» Work to be completed
When a line in the data below includes "specify", pick it out and copy it.

» Available data
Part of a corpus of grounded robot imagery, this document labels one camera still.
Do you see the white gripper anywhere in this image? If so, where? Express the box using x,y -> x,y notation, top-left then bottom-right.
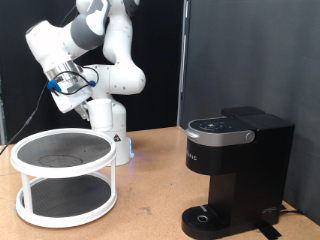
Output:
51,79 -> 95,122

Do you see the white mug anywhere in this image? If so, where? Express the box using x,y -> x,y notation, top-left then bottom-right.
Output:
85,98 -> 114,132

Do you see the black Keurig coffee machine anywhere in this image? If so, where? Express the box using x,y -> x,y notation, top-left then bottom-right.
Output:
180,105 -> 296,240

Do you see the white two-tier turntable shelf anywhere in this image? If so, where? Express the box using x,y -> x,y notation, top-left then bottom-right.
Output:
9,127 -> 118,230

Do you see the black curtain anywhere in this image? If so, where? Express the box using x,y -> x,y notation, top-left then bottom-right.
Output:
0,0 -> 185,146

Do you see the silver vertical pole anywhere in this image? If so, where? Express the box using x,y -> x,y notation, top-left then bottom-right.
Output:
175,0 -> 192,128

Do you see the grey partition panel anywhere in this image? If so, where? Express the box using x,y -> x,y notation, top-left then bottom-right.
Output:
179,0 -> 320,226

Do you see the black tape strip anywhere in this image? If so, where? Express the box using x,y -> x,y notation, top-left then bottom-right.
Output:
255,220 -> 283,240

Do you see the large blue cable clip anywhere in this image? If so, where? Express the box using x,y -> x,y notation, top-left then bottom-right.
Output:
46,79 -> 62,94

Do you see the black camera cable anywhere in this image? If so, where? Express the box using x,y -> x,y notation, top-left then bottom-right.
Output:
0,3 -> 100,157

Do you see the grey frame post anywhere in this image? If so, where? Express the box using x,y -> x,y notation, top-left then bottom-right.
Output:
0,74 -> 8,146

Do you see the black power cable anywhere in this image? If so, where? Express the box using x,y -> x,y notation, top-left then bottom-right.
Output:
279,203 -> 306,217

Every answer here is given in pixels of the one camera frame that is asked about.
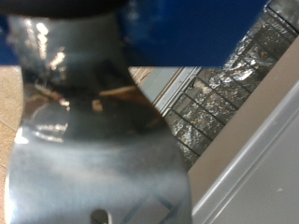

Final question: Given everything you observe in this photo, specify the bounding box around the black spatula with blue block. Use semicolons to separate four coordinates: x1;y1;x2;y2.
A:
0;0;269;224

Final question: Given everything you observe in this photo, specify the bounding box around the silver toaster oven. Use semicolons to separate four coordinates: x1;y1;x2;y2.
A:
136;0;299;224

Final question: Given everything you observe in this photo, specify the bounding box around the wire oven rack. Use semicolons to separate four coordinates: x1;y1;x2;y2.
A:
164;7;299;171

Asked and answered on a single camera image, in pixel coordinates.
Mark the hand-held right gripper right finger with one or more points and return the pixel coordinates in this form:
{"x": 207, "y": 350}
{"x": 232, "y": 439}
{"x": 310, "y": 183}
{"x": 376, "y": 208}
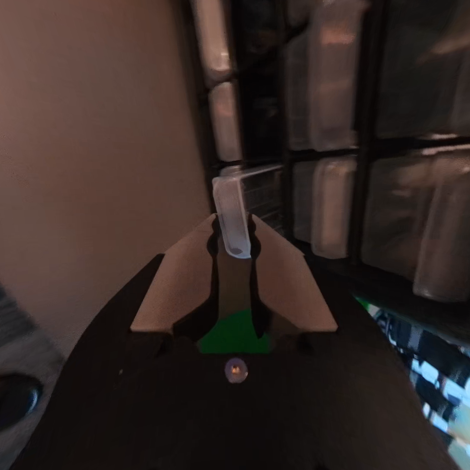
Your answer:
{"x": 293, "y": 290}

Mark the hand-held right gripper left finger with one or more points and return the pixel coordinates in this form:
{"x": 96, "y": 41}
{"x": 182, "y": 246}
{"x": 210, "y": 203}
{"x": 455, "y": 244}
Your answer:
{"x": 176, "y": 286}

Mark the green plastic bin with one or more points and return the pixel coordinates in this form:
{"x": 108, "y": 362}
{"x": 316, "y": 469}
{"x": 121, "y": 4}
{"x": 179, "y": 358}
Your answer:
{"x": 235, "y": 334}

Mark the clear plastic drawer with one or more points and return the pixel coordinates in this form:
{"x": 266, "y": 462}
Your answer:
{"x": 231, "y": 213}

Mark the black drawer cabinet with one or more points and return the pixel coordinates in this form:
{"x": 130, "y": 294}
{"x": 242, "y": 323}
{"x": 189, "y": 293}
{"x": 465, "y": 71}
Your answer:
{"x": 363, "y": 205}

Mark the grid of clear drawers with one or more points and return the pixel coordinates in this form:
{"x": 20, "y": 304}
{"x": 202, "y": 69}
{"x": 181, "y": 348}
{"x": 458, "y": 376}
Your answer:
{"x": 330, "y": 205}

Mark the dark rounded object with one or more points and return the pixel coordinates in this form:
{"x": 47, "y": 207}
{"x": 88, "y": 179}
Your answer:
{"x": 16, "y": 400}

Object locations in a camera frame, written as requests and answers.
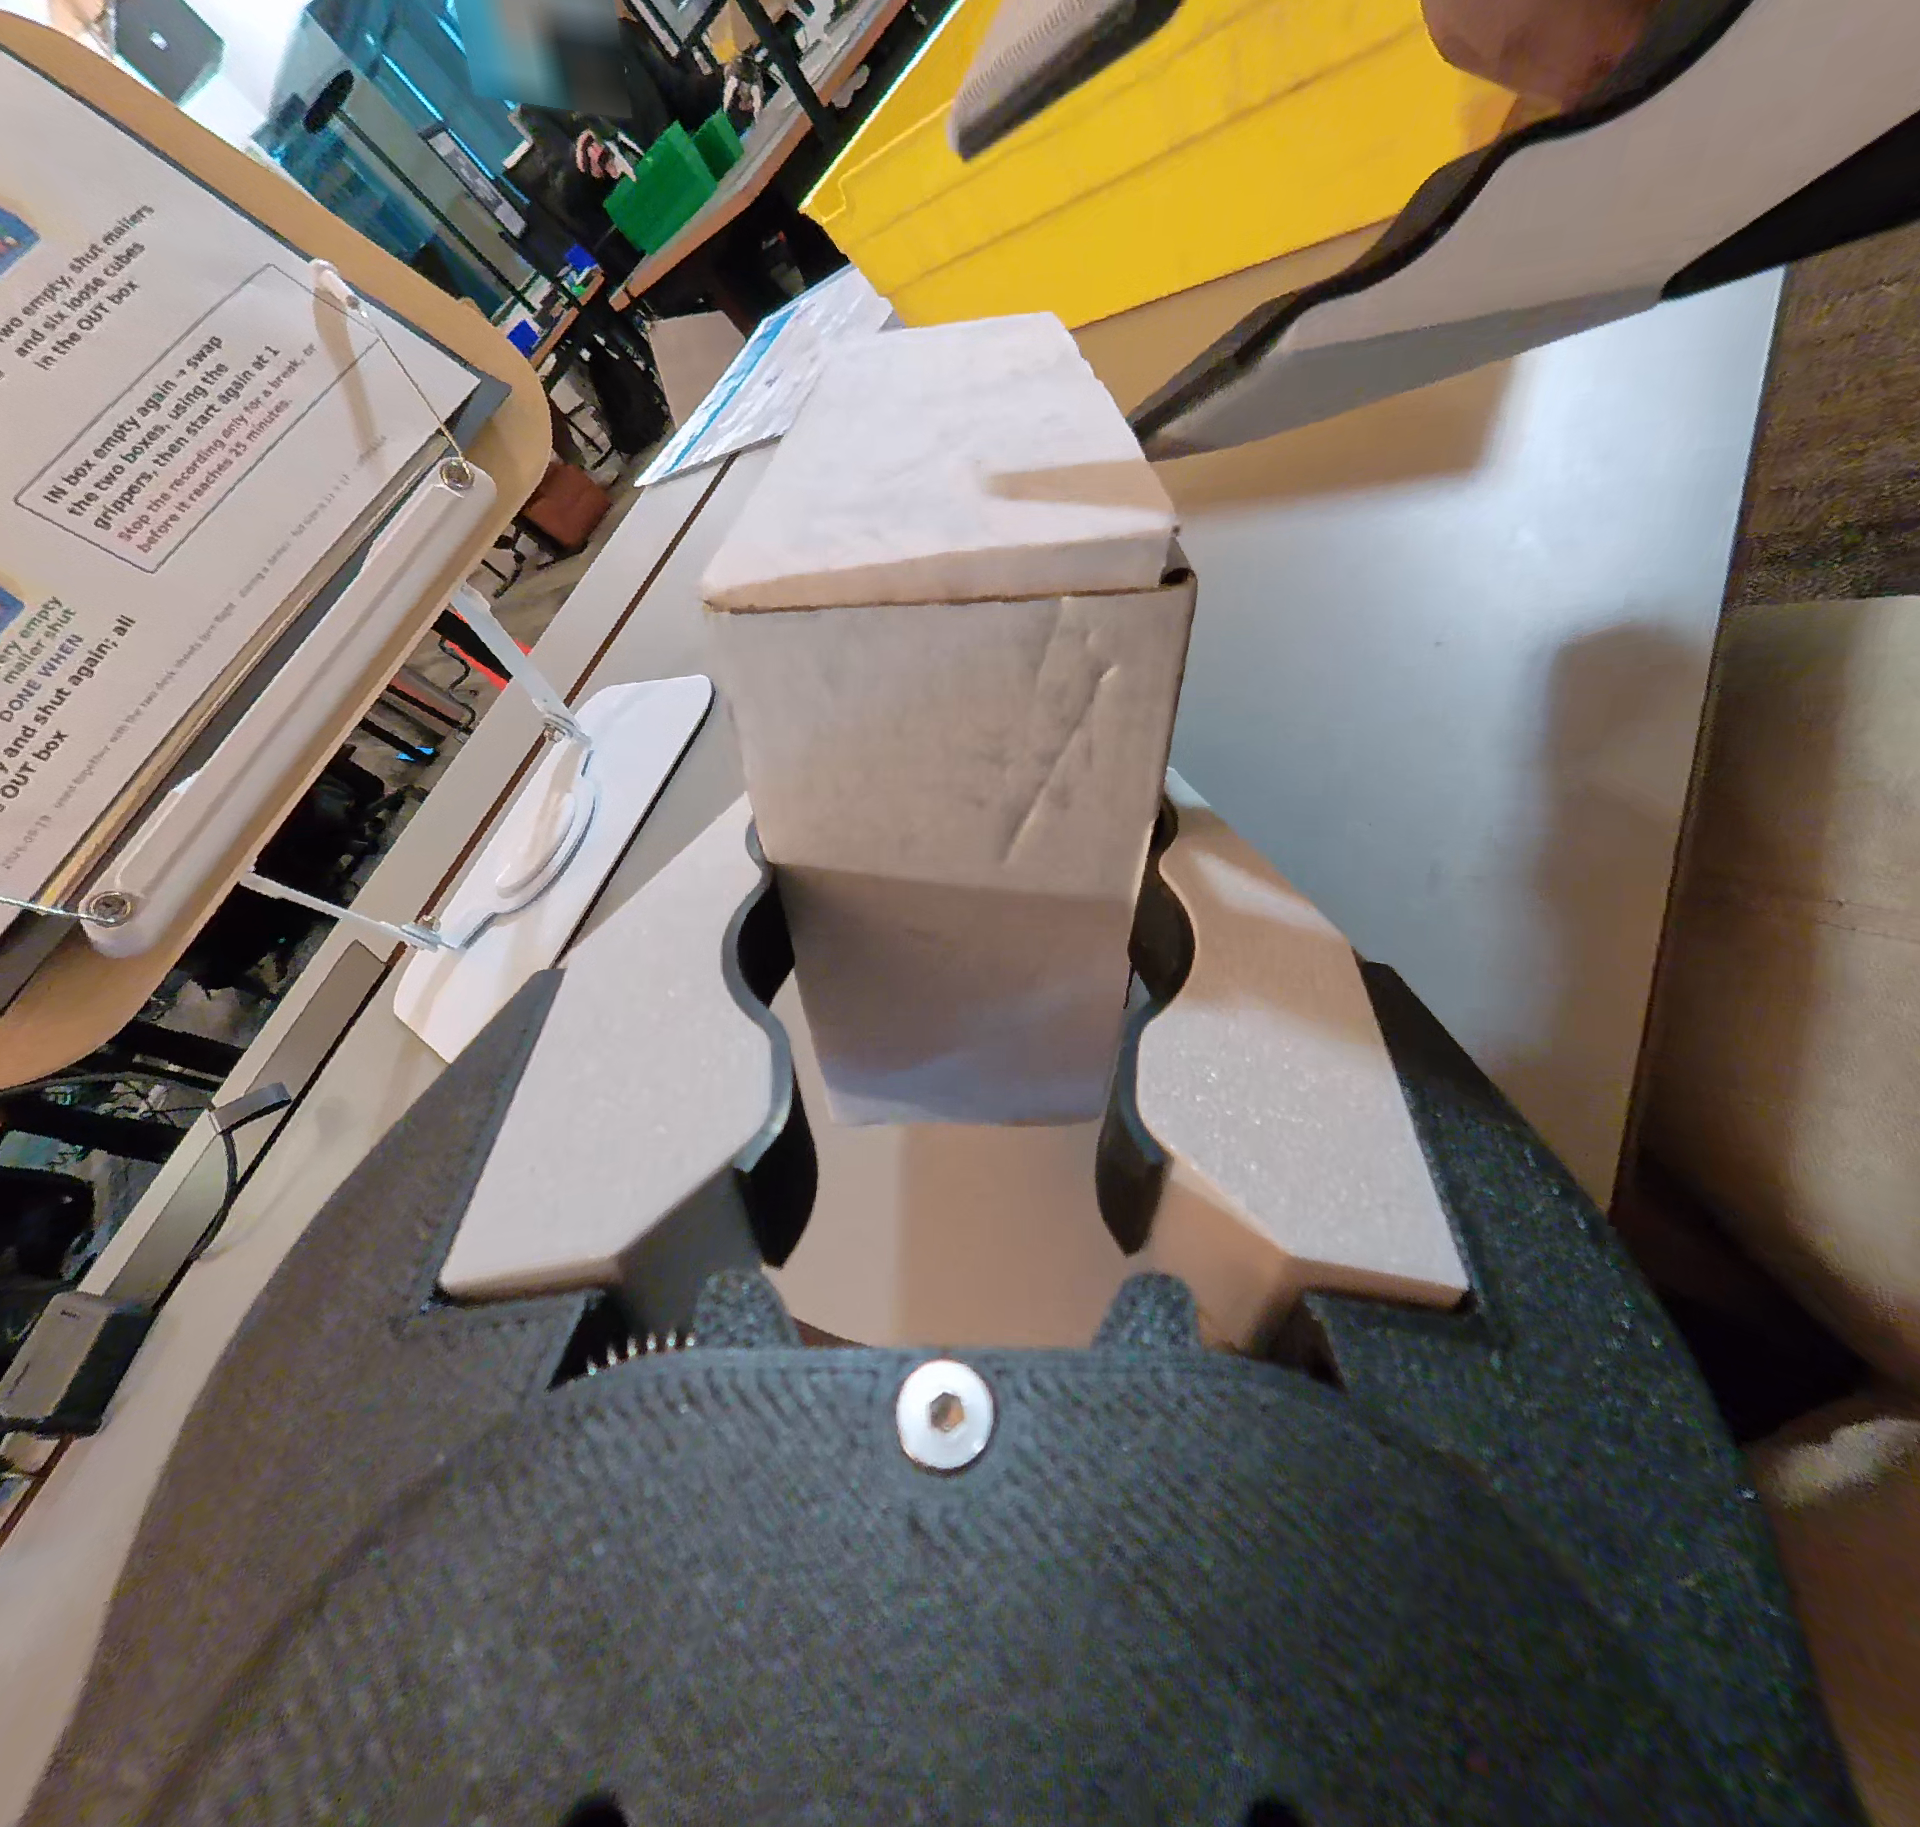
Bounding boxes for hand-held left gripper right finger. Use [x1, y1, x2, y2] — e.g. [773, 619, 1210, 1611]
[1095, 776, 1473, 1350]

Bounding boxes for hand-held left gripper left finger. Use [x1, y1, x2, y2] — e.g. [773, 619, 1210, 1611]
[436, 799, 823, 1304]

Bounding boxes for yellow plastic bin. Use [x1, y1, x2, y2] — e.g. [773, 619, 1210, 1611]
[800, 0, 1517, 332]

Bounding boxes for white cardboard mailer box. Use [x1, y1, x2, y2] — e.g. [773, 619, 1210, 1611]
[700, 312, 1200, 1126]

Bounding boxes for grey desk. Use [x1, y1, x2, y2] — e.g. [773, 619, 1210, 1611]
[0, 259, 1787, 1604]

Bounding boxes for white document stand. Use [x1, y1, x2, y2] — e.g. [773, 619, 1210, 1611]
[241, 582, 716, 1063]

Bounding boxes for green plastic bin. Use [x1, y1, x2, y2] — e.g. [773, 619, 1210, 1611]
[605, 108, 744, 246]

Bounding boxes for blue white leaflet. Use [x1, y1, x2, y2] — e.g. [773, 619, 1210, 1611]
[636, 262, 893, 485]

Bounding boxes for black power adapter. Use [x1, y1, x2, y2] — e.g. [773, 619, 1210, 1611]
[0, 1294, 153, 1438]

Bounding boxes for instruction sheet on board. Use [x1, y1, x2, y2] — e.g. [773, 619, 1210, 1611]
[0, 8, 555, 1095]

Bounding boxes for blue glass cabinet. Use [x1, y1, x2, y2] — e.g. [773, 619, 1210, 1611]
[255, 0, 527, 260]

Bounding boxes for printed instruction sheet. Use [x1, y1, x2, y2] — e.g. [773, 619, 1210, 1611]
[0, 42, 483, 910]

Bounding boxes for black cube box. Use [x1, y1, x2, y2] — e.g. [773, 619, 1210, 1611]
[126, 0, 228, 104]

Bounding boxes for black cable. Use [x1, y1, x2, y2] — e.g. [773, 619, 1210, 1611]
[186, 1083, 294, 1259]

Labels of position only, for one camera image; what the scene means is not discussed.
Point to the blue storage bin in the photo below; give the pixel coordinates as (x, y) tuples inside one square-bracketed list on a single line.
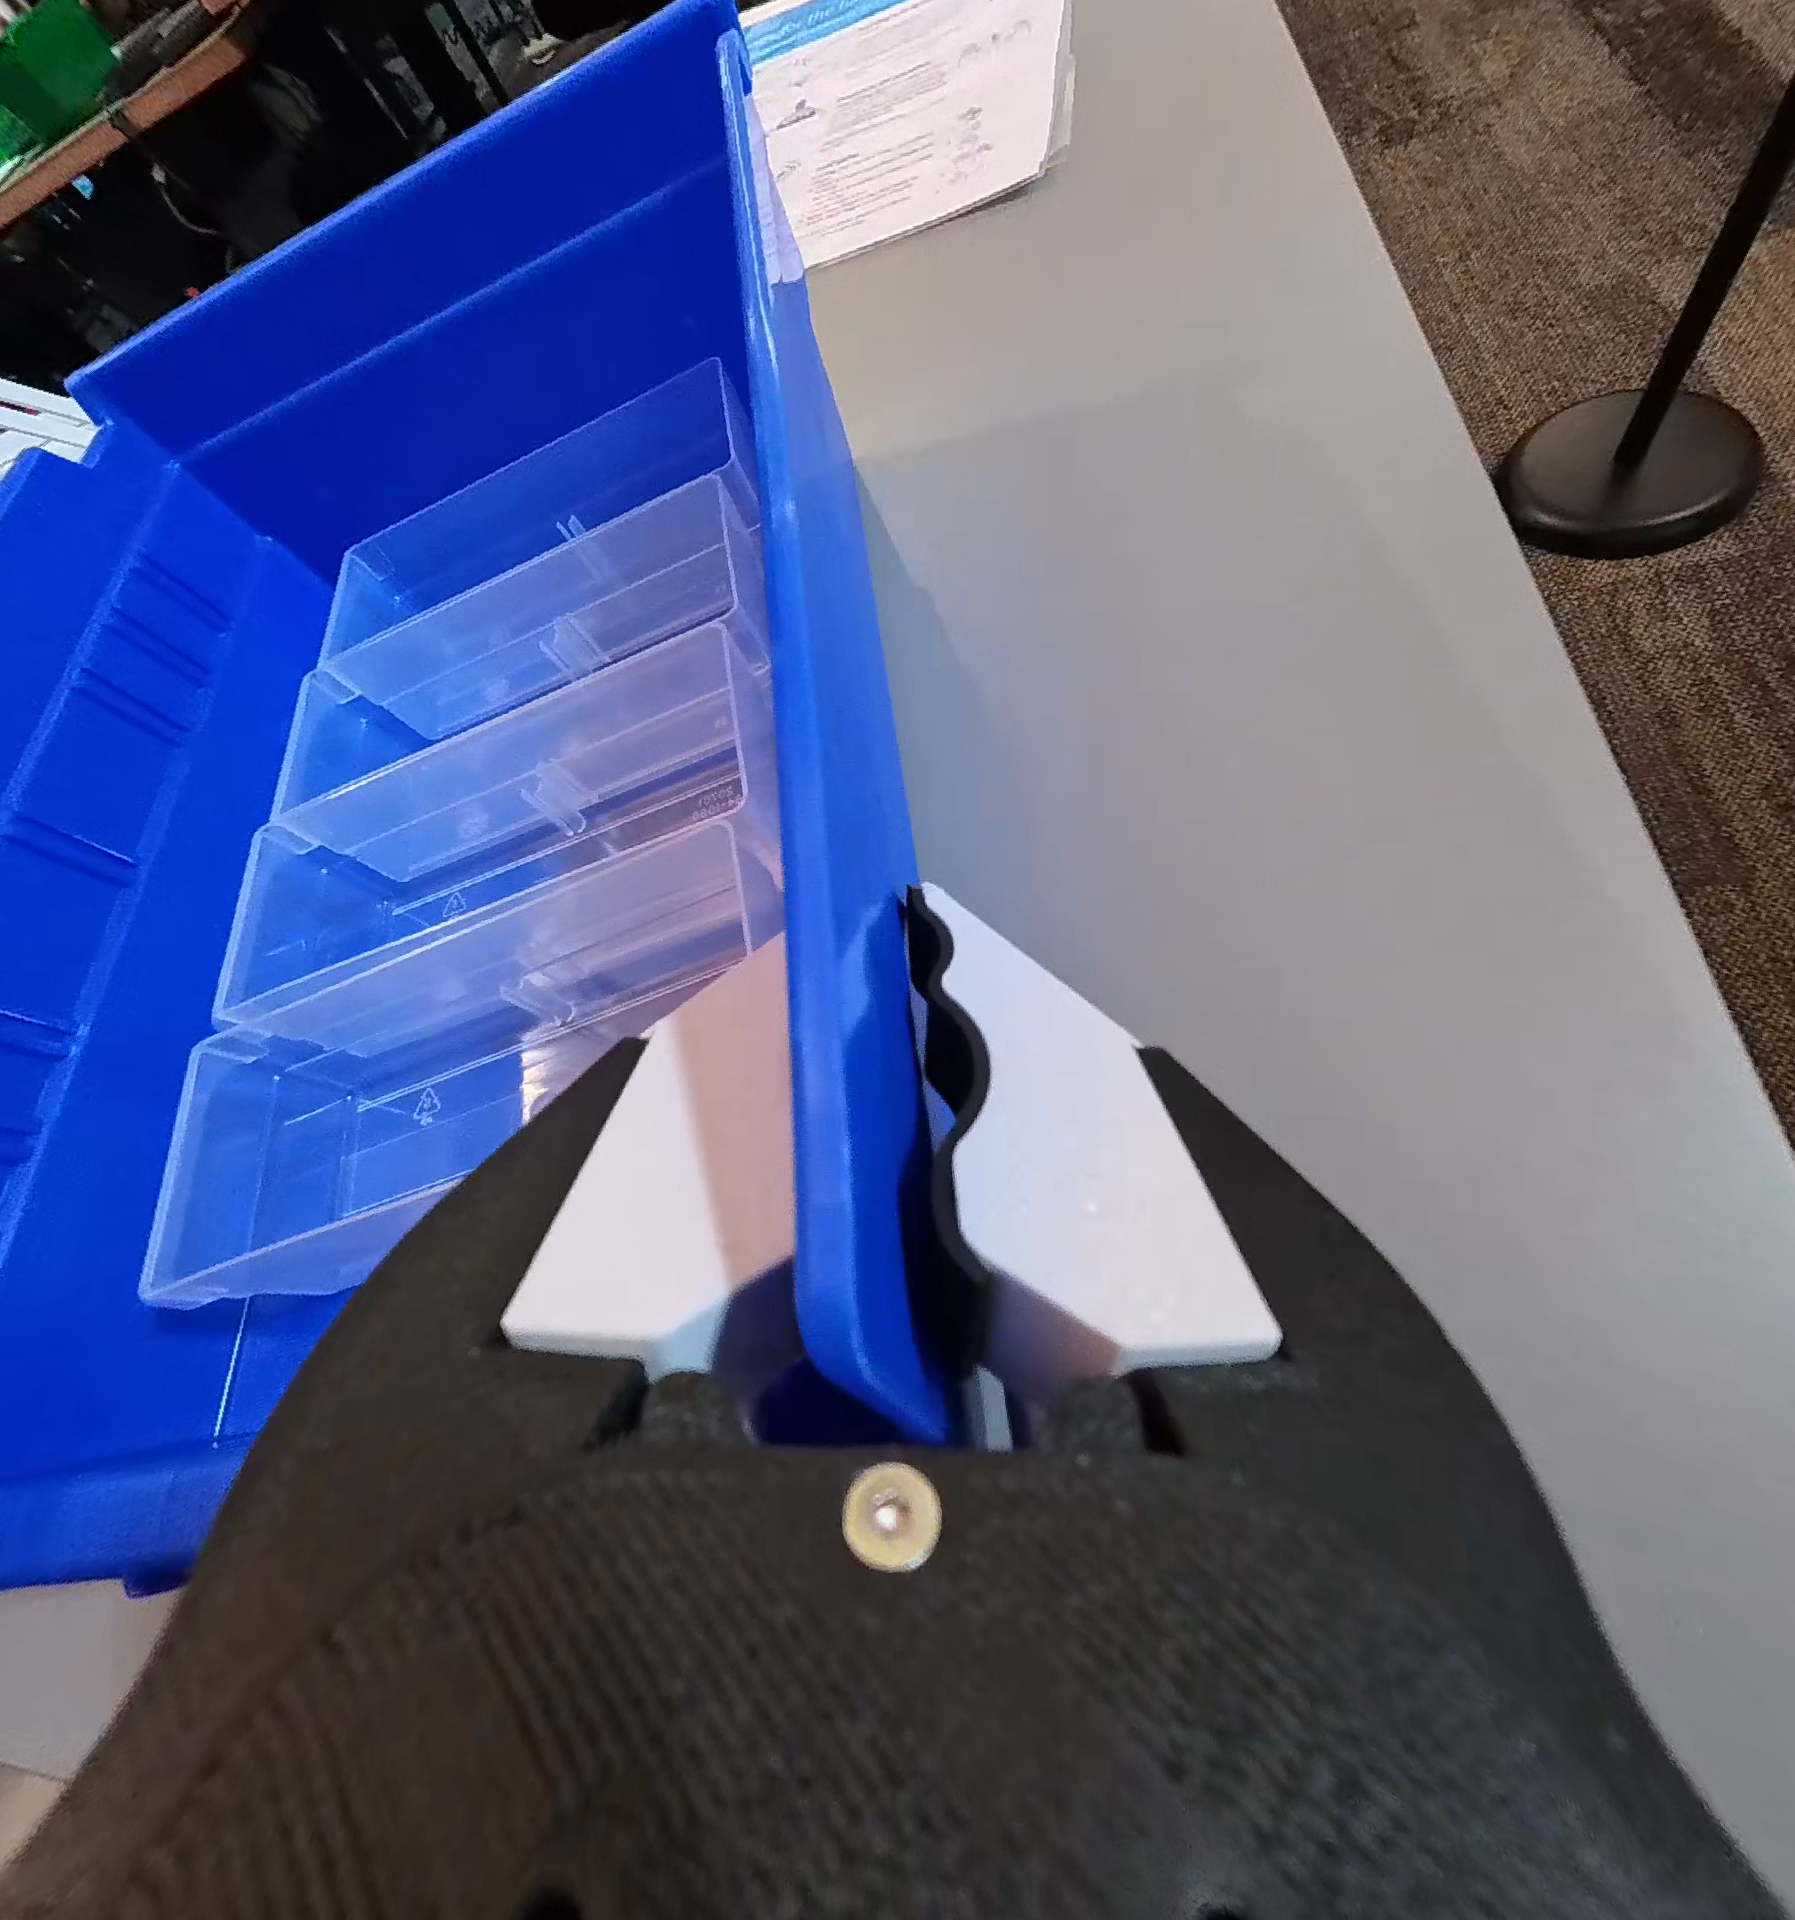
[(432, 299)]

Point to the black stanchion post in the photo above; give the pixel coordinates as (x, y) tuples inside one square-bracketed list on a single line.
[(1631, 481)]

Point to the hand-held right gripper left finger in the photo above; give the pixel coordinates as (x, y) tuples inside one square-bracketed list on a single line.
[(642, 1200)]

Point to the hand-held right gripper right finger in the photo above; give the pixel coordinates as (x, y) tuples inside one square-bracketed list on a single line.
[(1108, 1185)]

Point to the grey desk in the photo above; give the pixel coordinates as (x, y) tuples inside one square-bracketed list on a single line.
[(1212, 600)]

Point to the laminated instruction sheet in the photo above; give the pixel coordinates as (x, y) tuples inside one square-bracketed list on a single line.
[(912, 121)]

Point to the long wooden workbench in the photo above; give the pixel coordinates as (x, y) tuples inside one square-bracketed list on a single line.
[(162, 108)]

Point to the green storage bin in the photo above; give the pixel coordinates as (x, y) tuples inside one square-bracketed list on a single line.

» Finished task
Final question: Given everything you observe in this photo, specify the bounding box around the black spatula with blue block. Use semicolons to separate four coordinates: x1;y1;x2;y2.
Final question: Given everything you observe in this photo, specify the bounding box around the silver toaster oven. Use semicolons to separate four coordinates: x1;y1;x2;y2.
Final question: Given everything you observe in this photo, specify the bounding box around the wire oven rack. Use semicolons to separate four coordinates: x1;y1;x2;y2.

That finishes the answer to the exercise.